È il mio turno di fissarlo allibita. "E’ qua" dico con il tono più ovvio del mondo, indicando Emma in piedi alla mia sinistra che lo saluta.

Silenzio.

"Hermione, sei sicura di star bene?"

"SI’!" sbotto. "Ma che…"

Mi guarda, poi guarda in direzione di Emma e infine si rivolge di nuovo a me, apparentemente incapace di parlare.

"Harry! che c’è!"

"Non offenderti… ma stai indicando l’aria."

Strabuzzo gli occhi e fisso mia figlia. Ok che è piccola, ok che lui è cieco come una talpa e probabilmente ha bisogno di un nuovo paio di occhiali, ma da lì a non vederla ce ne vuole. Scoppio a ridere.

"Da miope sei diventato cieco del tutto?! È qua, le poggio la mano su una spalla in questo momento!"

"Hermione, tu non… tu stai tenendo una mano a mezz’aria" mi fa notare, titubante.

Ecco. Credo che se non mi siedo, adesso, potrei anche sbattere per terra.

~

Dopo aver capito che Harry non vedeva letteralmente Emma, me la sono data a gambe. Il club ‘Hermione è impazzita’ adesso vanterà un nuovo membro. Ma non mi sento di biasimarlo, questa volta; in effetti non si è trattato di un mio comportamento atipico o fuori dagli schemi… stiamo parlando di allucinazioni!
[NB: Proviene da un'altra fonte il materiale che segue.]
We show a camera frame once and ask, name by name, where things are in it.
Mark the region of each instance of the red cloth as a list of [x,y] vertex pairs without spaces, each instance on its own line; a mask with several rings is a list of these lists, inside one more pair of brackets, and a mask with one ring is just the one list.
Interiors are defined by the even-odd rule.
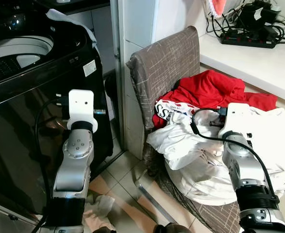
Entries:
[[[189,103],[198,108],[227,107],[231,102],[247,103],[264,111],[276,108],[277,97],[275,95],[250,93],[244,90],[243,80],[207,70],[181,79],[177,89],[166,93],[159,99]],[[163,128],[167,122],[157,114],[154,114],[152,121],[157,129]]]

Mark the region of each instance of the pink towel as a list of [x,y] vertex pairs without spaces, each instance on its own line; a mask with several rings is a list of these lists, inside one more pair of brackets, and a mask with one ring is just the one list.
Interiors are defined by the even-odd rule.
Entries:
[[211,14],[214,17],[220,17],[223,14],[226,0],[208,0]]

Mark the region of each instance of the washing machine drum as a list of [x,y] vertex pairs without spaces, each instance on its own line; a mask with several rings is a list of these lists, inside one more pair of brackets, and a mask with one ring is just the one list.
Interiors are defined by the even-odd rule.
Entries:
[[0,81],[38,64],[52,48],[53,41],[44,36],[0,40]]

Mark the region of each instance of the chair backrest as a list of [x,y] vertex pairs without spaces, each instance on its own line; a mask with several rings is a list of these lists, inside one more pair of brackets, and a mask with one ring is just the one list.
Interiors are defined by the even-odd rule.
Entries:
[[132,54],[127,66],[142,110],[145,136],[152,132],[156,100],[184,77],[200,71],[199,39],[195,27],[166,37]]

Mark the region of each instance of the white towel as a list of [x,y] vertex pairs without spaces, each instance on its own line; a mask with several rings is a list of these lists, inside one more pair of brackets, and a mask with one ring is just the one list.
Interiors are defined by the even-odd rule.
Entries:
[[113,203],[114,198],[105,195],[98,196],[94,203],[92,201],[91,203],[85,203],[82,219],[85,233],[92,233],[101,227],[107,227],[115,231],[114,226],[107,218],[107,214],[111,211]]
[[93,35],[93,33],[91,32],[90,29],[88,29],[86,26],[84,26],[82,23],[79,23],[78,21],[75,21],[73,20],[71,17],[55,10],[55,9],[49,9],[49,11],[46,13],[46,16],[49,18],[49,19],[52,19],[52,20],[55,20],[55,21],[64,21],[64,22],[70,22],[70,23],[73,23],[73,24],[76,24],[76,25],[80,25],[82,27],[85,28],[86,32],[88,33],[90,39],[92,40],[92,47],[96,48],[96,50],[98,51],[97,49],[97,46],[96,46],[96,38],[95,36]]

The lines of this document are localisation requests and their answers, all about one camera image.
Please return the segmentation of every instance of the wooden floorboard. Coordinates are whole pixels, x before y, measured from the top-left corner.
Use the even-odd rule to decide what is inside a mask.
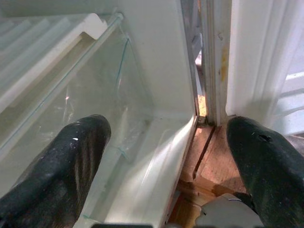
[[[246,192],[226,141],[226,127],[197,129],[177,190],[182,194],[169,222],[194,226],[200,207],[224,193]]]
[[[180,180],[192,182],[195,178],[195,169],[199,165],[201,156],[204,154],[204,147],[214,127],[206,126],[198,128],[195,132],[192,145],[188,151],[184,166],[181,170]]]
[[[225,126],[215,129],[194,182],[216,195],[222,194],[224,189],[246,192],[228,147]]]

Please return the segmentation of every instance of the white plastic panel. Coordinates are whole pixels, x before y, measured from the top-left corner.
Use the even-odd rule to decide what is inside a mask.
[[[301,0],[232,1],[228,115],[243,115],[272,126],[303,25]]]
[[[0,20],[0,113],[81,40],[107,28],[96,14]]]

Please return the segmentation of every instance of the refrigerator door shelf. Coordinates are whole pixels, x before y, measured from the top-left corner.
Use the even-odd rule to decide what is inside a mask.
[[[91,220],[162,225],[196,118],[174,110],[159,115],[121,21],[112,17],[97,41],[84,36],[0,114],[9,130],[0,135],[0,196],[62,127],[101,114],[112,138],[76,227]]]

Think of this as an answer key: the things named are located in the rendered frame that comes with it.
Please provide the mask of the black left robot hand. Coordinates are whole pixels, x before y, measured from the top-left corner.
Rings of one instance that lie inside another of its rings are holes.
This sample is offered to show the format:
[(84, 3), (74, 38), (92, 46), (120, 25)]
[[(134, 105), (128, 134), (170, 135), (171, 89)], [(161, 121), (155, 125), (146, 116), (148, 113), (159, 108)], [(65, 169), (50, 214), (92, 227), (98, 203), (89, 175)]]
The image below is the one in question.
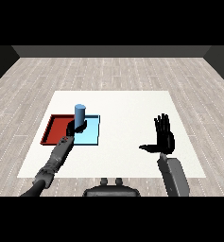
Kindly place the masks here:
[(66, 135), (75, 136), (76, 133), (83, 132), (86, 128), (87, 128), (87, 121), (84, 121), (84, 123), (81, 126), (75, 127), (75, 121), (72, 120), (67, 125)]

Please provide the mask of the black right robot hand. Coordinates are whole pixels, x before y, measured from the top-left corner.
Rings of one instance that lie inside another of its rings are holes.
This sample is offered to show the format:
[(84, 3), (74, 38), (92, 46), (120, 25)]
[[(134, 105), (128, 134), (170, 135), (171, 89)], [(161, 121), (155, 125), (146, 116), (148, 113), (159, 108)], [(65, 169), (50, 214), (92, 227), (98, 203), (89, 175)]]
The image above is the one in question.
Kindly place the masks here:
[(170, 130), (168, 115), (162, 113), (154, 119), (154, 122), (157, 133), (157, 144), (141, 145), (139, 148), (149, 153), (172, 154), (175, 150), (175, 138), (174, 134)]

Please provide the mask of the blue can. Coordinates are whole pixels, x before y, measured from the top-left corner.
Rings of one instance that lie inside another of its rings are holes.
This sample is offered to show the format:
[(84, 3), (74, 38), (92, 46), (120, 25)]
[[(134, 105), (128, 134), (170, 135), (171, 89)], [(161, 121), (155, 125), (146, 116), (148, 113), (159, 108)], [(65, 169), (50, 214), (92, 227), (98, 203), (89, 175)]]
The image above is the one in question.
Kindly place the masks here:
[(84, 123), (85, 109), (86, 107), (82, 104), (77, 104), (75, 106), (75, 128), (81, 126)]

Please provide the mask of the red shallow open box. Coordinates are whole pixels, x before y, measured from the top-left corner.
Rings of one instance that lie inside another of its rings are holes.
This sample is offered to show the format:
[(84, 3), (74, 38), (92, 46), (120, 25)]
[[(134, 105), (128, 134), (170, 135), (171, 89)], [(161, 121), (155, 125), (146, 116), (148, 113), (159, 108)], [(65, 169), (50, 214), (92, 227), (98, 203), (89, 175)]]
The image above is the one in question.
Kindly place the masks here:
[(40, 142), (43, 146), (55, 146), (66, 135), (66, 128), (74, 120), (73, 114), (52, 114)]

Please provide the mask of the light blue shallow open box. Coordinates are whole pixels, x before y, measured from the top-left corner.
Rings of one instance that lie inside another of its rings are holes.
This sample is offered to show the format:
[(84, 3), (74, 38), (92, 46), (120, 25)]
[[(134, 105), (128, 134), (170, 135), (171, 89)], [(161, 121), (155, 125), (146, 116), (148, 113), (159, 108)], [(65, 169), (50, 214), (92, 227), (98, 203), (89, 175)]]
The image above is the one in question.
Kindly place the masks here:
[(100, 116), (98, 114), (89, 114), (85, 116), (87, 127), (82, 133), (75, 134), (76, 146), (97, 146), (99, 138)]

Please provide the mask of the dark grey robot body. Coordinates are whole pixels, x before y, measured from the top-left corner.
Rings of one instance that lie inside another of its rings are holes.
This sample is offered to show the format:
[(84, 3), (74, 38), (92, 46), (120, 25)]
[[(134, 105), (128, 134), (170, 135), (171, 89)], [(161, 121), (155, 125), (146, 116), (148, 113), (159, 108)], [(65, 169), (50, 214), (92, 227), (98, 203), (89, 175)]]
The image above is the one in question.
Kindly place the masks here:
[(86, 189), (83, 197), (140, 197), (140, 193), (125, 186), (121, 178), (115, 179), (115, 185), (108, 185), (108, 179), (102, 178), (98, 186)]
Ragioniamo. Tutti gli elementi giocano a mio sfavore, ma io so di non essere pazza. Lo so.

È Harry, quello pazzo. Lui e tutte le altre persone a cui ho chiesto, giusto per cercare una conferma, di badare un momento a mia figlia: e che mi hanno risposto con un perplesso ‘Dov’è?’, per poi svignarsela spaventati rivolgendomi sguardi spesso un po’ compassionevoli. Una donna ha pure accennato a qualcosa del tipo superare una terribile perdita… mah.

Ma andiamo, come può Emma non essere reale? Lei ride, piange e si fa abbracciare. La posso toccare, parliamo. Non può non essere vera, sarebbe troppo (…triste?) paradossale.

In questo momento è seduta nel bel mezzo del salotto e sta parlottando da sola davanti ai cartoni animati. I capelli castani sono terribilmente arruffati, esattamente come lo erano i miei.

Reali.

"Sembri un cespuglio" le dico con un sorrisetto. Con una spazzola comincio a pettinarla e a dividerle la chioma in due treccine.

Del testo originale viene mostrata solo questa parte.